Denbury reports: Denbury Resources Inc. today announced adjusted net income (a non-GAAP measure)(1) of $151 million for the second quarter of 2013, or $0.41 per diluted share. Second quarter of 2013 net income (the GAAP measure) was $130 million, or $0.35 per diluted share, on record high quarterly revenues of $645 million. Investors must be pleased: the stock is up almost 5% in pre-market trading. Earnings beat by 6 cents.

The demise of Newsweek: I completely lost the bubble on this one. I've written about Newsweek before. It looks like this is, finally, the end of Newsweek. A long, long, 3-page article on how it happened in The New York Times.  Regardless of what digital did to Newsweek,  I always felt that its content did them in.
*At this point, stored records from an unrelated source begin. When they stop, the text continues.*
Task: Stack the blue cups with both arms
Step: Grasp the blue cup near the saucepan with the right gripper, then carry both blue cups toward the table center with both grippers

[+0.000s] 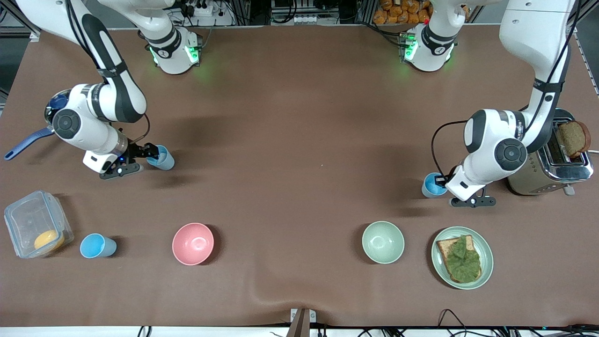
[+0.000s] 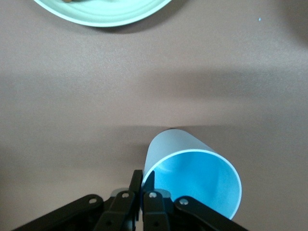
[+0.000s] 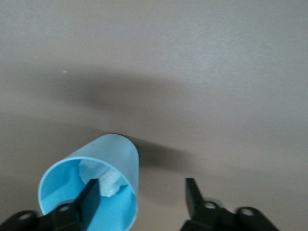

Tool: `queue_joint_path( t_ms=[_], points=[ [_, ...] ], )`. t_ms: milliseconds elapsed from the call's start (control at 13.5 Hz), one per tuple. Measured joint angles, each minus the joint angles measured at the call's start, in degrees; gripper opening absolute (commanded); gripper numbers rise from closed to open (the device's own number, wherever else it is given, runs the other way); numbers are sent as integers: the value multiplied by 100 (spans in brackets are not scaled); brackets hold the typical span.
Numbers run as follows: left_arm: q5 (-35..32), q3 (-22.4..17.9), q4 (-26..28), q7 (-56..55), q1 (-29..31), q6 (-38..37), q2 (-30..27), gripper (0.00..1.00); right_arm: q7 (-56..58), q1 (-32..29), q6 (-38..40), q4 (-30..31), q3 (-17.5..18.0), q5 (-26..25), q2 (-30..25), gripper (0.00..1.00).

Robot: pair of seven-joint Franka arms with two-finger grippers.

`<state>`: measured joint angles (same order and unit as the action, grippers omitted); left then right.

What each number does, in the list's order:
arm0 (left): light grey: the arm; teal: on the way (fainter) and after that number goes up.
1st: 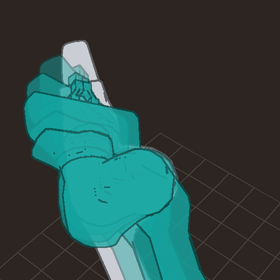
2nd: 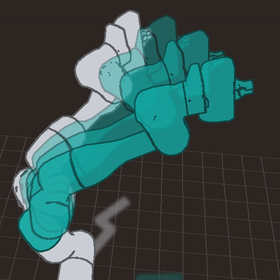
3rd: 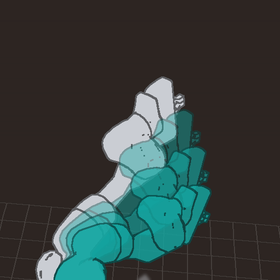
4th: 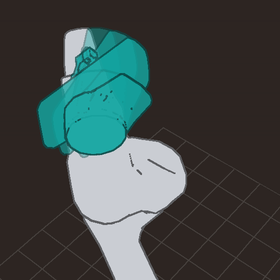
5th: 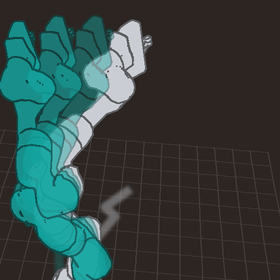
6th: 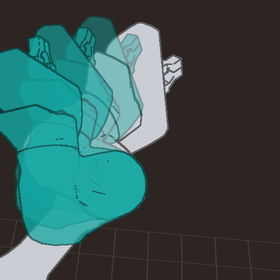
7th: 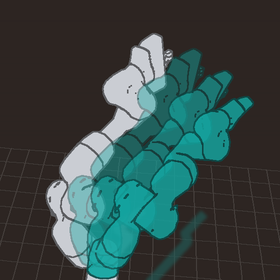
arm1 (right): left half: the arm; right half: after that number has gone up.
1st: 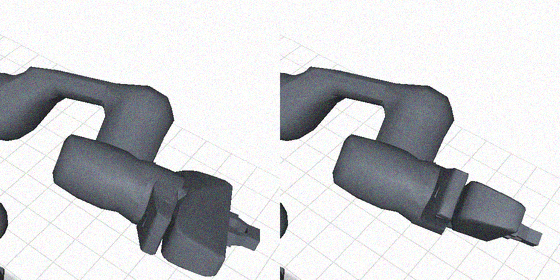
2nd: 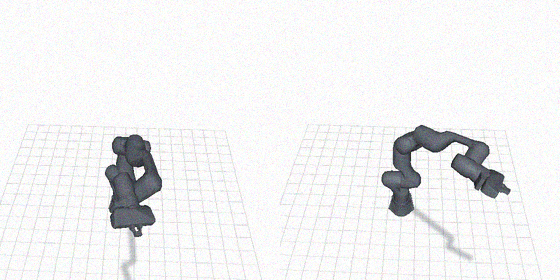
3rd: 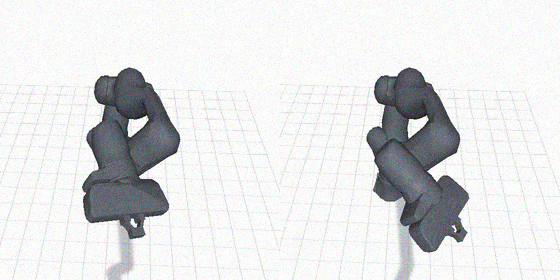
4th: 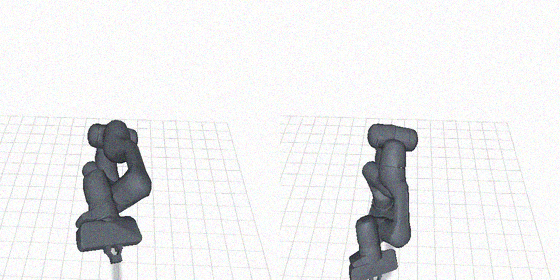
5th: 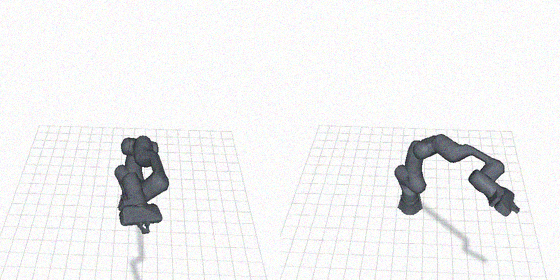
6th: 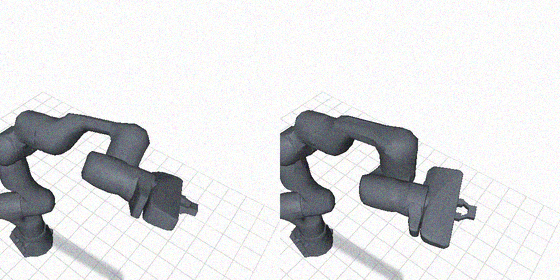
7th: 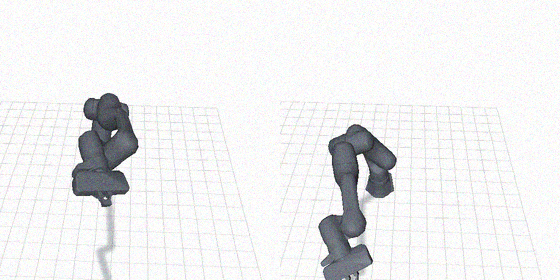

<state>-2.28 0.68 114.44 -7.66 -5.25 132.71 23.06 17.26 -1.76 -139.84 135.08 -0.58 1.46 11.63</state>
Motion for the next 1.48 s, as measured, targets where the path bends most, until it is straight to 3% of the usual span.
queue_joint_path(
  t_ms=[74, 519, 815, 1037, 1481],
  points=[
    [0, 1, -62, 0, 0, -89, -1, 0, -2, 18, -15, 0, 1, 40, 23, 0],
    [0, 66, -372, 0, -12, -520, -29, 0, -39, 33, 39, -195, 131, 74, 41, 0],
    [0, 180, -846, 0, -25, -1239, -51, 0, -540, 119, 1157, -1114, 522, 86, 34, 0],
    [0, 251, -1084, 0, -44, -1507, -52, 0, -1479, 595, 1512, -1601, 709, 111, 43, 0],
    [15, 413, -1200, -35, -45, -1587, -63, 0, -3898, 2185, 1219, -1896, 794, 213, 336, 0]
  ],
)
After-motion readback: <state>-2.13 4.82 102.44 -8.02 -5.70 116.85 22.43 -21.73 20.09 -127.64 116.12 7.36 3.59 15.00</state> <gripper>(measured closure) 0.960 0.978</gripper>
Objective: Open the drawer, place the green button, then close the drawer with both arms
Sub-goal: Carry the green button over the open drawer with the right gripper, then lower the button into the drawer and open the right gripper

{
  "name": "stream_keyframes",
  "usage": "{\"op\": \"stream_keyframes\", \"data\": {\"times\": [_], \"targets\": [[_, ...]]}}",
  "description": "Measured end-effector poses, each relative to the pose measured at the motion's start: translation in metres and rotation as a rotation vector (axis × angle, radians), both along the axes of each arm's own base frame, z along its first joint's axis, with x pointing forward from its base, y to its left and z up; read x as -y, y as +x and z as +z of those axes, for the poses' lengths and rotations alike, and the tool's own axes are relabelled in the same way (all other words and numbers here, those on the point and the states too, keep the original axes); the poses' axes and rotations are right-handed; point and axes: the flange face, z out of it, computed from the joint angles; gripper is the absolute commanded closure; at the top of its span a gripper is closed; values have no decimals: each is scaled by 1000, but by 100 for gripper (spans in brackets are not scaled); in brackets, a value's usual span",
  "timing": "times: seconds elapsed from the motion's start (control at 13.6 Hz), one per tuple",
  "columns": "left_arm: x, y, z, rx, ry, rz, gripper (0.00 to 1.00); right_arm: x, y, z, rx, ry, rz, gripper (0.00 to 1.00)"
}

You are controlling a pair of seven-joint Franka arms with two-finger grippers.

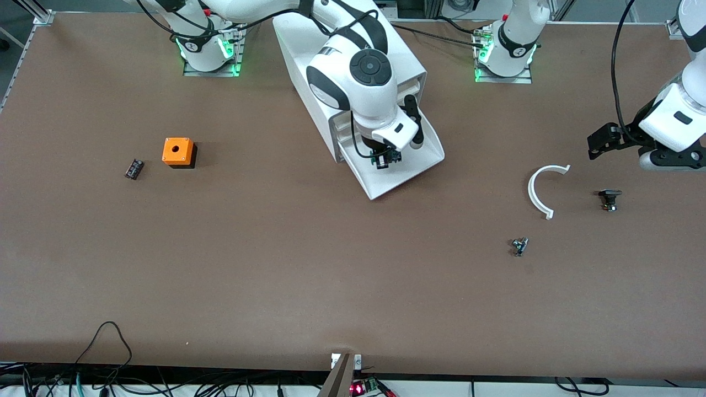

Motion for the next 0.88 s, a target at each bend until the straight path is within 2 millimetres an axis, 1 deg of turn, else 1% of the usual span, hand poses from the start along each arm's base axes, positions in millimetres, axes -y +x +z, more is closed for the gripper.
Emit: {"op": "stream_keyframes", "data": {"times": [0.15, 0.22, 0.37, 0.59, 0.81, 0.88], "targets": [[0, 1, 0, 0, 0, 1, 0, -2, -3, -8, 10, -22, 57, 75], [0, 2, 3, 6, 0, 1, 0, -5, -6, -15, 9, -33, 74, 75], [-1, 5, 9, 20, -12, 6, 0, -14, -17, -35, -8, -52, 98, 75], [-5, 7, 8, 12, -21, 18, 0, -26, -32, -63, -34, -75, 124, 73], [-3, 8, 6, 7, -49, 22, 0, -27, -37, -83, -53, -89, 130, 66], [-1, 8, 5, 4, -67, 23, 0, -28, -37, -87, -51, -83, 131, 59]]}}
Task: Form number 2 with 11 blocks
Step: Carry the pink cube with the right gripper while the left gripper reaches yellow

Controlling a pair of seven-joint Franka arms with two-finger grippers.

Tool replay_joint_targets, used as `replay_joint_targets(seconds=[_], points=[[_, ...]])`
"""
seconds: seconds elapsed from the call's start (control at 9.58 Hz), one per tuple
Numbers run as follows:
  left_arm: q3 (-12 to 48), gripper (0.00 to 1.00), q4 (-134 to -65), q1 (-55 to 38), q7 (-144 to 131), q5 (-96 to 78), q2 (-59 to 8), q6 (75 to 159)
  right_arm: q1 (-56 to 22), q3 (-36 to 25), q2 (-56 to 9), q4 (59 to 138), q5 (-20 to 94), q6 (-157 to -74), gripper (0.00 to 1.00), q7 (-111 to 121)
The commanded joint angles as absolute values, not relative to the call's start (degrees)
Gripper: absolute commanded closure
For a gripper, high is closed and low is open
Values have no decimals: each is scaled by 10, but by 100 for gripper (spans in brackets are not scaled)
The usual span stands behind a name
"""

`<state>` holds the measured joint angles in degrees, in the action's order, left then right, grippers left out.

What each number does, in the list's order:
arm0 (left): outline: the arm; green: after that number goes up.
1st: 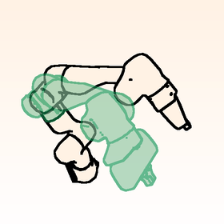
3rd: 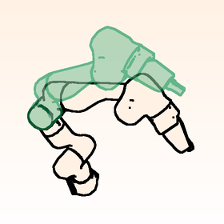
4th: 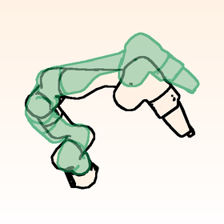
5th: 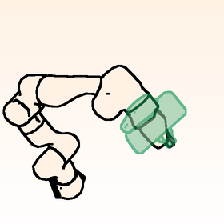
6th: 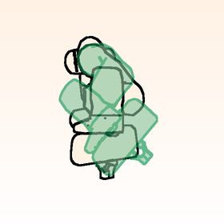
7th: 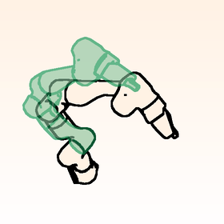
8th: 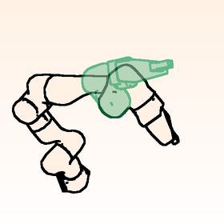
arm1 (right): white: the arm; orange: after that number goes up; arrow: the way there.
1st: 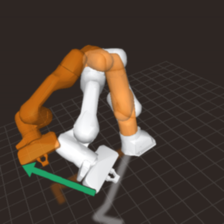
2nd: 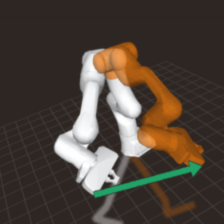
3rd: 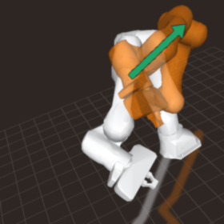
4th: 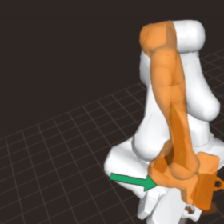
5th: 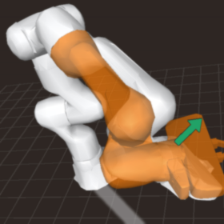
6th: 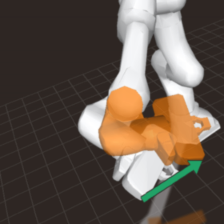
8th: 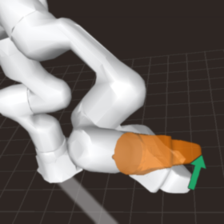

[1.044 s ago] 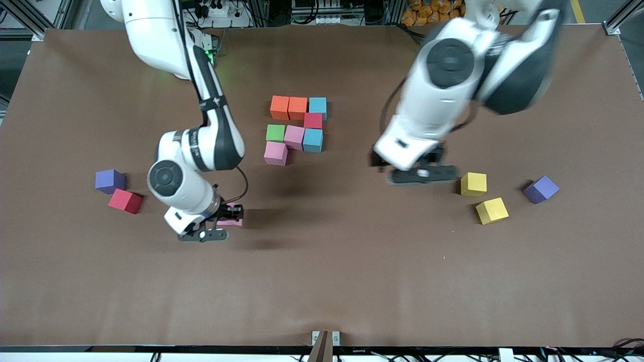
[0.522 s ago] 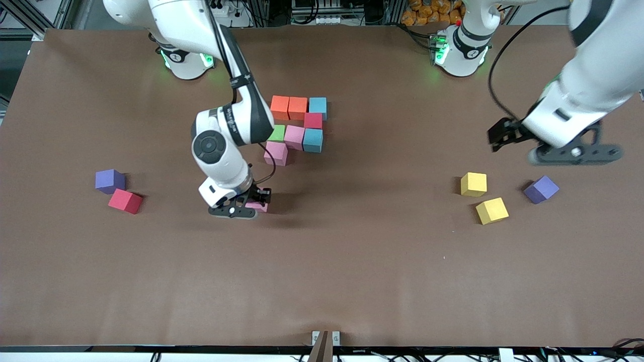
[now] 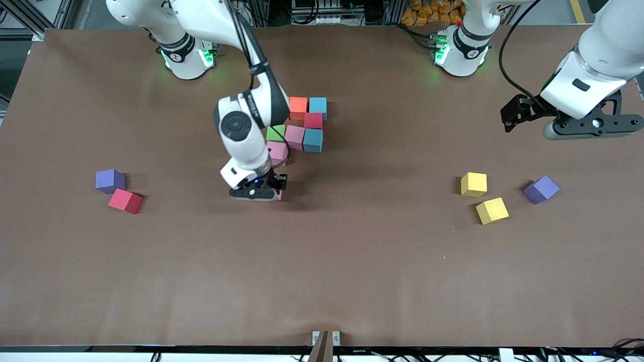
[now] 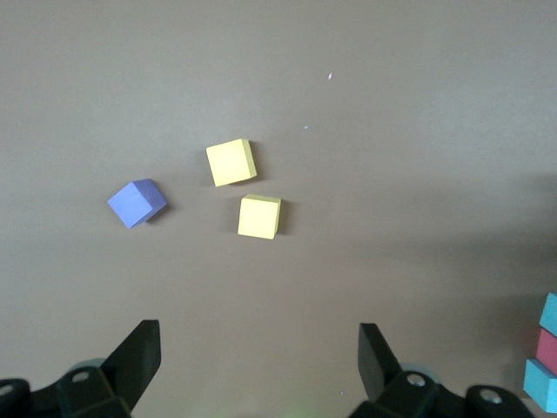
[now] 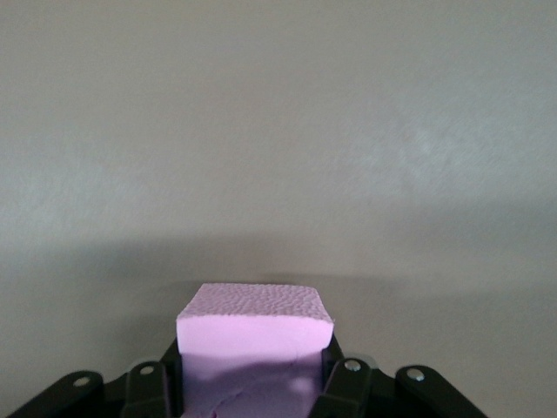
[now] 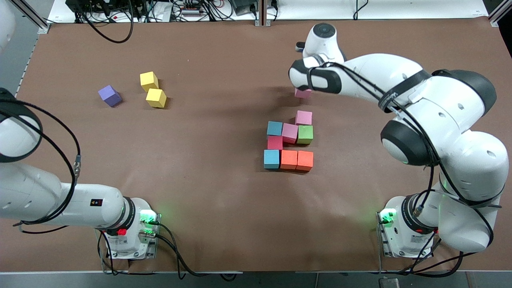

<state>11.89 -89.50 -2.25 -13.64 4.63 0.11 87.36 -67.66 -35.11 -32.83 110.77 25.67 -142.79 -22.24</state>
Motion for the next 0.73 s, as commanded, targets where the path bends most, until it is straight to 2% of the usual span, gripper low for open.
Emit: replay_joint_targets(seconds=[0.0, 0.63], points=[[131, 0, -965, -7, -124, 34, 54, 906, -712, -369, -305, 1166, 258, -1470, 75, -226], [147, 0, -987, 26, -123, 8, 82, 914, -715, -362, -304, 1189, 255, -1465, 76, -211]])
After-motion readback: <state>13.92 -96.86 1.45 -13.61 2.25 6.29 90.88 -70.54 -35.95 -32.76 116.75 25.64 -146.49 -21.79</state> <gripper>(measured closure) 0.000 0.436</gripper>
I received a very nice comment from a reader regarding China. As you all know, there is a very close relationship between China and Canada; many Chinese have emigrated to Canada over the years. Recently, the reader's Canadian cousin visited Canada with a friend who had lived and worked in China for many years. They toured much of the country by automobile, noting that gasoline prices were similar to those in Canada, that is, about 25% higher than in the US -- that is, very high gasoline prices. Unlike in America, where it is not uncommon for folks to complain about the high price of gasoline when filling up, the Chinese seemed to be happy they could travel on their own, and the price of gasoline was simply not an issue. And the roads? Four- and six-lane highways, including miles and miles of elevated highways (bridges) over agricultural land to minimize loss of farming land. A very nice note, confirming my thoughts about the Chinese economy.

By the way, did you all notice the recent article that China is considering relaxing its one-child law? They wouldn't be doing that if they didn't think the economy could support two-child families. They are probably hoping to increase the number of daughters; the male-female ratio is way out of line.